Si en 1968 la Marcha del Silencio fue para protestar contra Díaz Ordaz, este 13 de septiembre de 2018 la denuncia fue más lejos porque las violencias en México se han multiplicado.
El promedio de edad ronda los 20 años. Al principio corean en desorden consignas que los identifican a partir de su centro de estudios: allá los de la UAM, luego los de la Facultad de Economía, también van los futuros ingenieros y hasta un niño en carriola que carga una pancarta: «Fuera porros de mi futura escuela.» Cuando el contingente cruza Circuito Interior se elevan los puños y una que otra «V» de victoria.

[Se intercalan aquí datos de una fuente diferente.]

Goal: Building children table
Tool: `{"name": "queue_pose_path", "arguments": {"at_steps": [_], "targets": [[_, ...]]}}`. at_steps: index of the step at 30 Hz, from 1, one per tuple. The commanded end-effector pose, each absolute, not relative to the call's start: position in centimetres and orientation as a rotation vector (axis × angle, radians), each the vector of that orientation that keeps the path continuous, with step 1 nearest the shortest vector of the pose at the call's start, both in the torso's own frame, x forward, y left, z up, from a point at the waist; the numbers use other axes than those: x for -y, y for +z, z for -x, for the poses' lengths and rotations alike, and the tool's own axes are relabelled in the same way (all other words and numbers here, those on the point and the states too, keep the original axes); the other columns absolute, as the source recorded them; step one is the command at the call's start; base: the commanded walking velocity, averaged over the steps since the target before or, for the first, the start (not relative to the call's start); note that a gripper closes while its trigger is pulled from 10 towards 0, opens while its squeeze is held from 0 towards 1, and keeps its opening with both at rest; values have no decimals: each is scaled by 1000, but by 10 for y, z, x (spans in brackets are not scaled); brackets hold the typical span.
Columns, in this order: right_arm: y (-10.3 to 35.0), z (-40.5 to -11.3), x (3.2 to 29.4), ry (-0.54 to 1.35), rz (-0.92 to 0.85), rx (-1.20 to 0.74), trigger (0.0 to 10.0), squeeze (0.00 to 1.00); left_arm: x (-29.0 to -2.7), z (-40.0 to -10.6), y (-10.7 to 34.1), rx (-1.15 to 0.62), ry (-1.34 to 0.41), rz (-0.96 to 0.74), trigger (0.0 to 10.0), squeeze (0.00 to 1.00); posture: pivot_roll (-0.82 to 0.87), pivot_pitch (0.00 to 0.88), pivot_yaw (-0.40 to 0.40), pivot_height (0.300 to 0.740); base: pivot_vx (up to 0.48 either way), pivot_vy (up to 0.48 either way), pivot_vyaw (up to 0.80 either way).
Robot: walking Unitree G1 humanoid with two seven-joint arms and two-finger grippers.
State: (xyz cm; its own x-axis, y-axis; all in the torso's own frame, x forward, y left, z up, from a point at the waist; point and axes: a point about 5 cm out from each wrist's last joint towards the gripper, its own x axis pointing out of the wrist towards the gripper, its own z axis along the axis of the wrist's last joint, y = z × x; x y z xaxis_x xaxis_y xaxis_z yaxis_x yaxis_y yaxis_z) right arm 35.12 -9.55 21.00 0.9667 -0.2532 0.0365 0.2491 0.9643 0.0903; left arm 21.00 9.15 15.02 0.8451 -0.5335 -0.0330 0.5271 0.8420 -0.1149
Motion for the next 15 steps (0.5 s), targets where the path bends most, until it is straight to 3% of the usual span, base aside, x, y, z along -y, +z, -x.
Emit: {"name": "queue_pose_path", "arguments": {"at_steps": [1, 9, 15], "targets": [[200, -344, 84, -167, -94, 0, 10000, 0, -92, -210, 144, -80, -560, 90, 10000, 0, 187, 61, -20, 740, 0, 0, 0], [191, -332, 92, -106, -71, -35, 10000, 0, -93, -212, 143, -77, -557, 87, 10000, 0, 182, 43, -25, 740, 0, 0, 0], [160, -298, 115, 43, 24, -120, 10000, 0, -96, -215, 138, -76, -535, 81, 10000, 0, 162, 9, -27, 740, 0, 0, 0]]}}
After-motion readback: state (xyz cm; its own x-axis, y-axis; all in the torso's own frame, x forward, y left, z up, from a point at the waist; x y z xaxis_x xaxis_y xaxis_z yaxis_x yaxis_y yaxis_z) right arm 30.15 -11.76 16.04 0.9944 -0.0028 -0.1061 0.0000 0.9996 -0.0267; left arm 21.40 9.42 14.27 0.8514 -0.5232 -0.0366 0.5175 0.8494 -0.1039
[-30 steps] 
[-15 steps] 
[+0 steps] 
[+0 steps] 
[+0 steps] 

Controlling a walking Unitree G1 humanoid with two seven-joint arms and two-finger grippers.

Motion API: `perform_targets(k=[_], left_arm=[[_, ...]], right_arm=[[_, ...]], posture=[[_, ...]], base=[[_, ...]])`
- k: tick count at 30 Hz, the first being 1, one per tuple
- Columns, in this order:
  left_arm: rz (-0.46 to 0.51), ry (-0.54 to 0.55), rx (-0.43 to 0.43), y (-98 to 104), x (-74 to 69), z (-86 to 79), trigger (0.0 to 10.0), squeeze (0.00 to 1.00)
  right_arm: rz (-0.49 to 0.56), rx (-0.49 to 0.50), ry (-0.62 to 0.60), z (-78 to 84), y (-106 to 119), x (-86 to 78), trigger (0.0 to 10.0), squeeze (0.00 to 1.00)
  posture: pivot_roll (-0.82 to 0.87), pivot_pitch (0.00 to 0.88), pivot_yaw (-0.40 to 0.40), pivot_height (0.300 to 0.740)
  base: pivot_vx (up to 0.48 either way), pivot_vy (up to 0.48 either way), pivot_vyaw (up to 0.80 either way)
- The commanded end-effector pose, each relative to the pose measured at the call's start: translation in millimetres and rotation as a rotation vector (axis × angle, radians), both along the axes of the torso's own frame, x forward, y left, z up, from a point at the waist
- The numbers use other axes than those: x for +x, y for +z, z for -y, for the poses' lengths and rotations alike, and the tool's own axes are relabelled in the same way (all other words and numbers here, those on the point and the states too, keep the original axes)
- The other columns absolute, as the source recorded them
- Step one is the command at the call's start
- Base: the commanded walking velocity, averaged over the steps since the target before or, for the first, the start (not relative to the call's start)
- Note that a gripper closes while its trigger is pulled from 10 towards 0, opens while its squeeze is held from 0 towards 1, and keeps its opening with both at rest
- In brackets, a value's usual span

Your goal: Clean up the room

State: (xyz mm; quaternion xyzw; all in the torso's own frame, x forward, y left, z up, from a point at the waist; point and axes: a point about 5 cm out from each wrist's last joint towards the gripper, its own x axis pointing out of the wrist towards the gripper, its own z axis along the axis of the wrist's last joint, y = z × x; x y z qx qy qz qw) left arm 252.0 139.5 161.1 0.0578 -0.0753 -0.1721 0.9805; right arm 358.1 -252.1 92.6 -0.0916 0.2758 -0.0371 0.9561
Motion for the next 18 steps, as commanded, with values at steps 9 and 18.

Se hace el silencio.
Son casi las siete de la tarde y se llega al cenotafio de los 43. Ha dejado de llover y Reforma mira un luminoso atardecer. Comienza la cuenta: uno, dos, tres, cuatro… hasta completar el número de los desaparecidos en Iguala. A partir de ese momento, la marcha olvida otra consigna y otro propósito.
Son 43 los dolores que necesitan reclamar, y en esa cifra se abarcan todas las demás: la de los porros, la que sufren las mujeres, la que padecen los adolescentes criminalizados, la que reclaman los maestros desposeídos de sus derechos laborales.
El resto de la marcha ya no será en silencio. Denunciar Ayotzinapa no puede hacerse con la boca cerrada.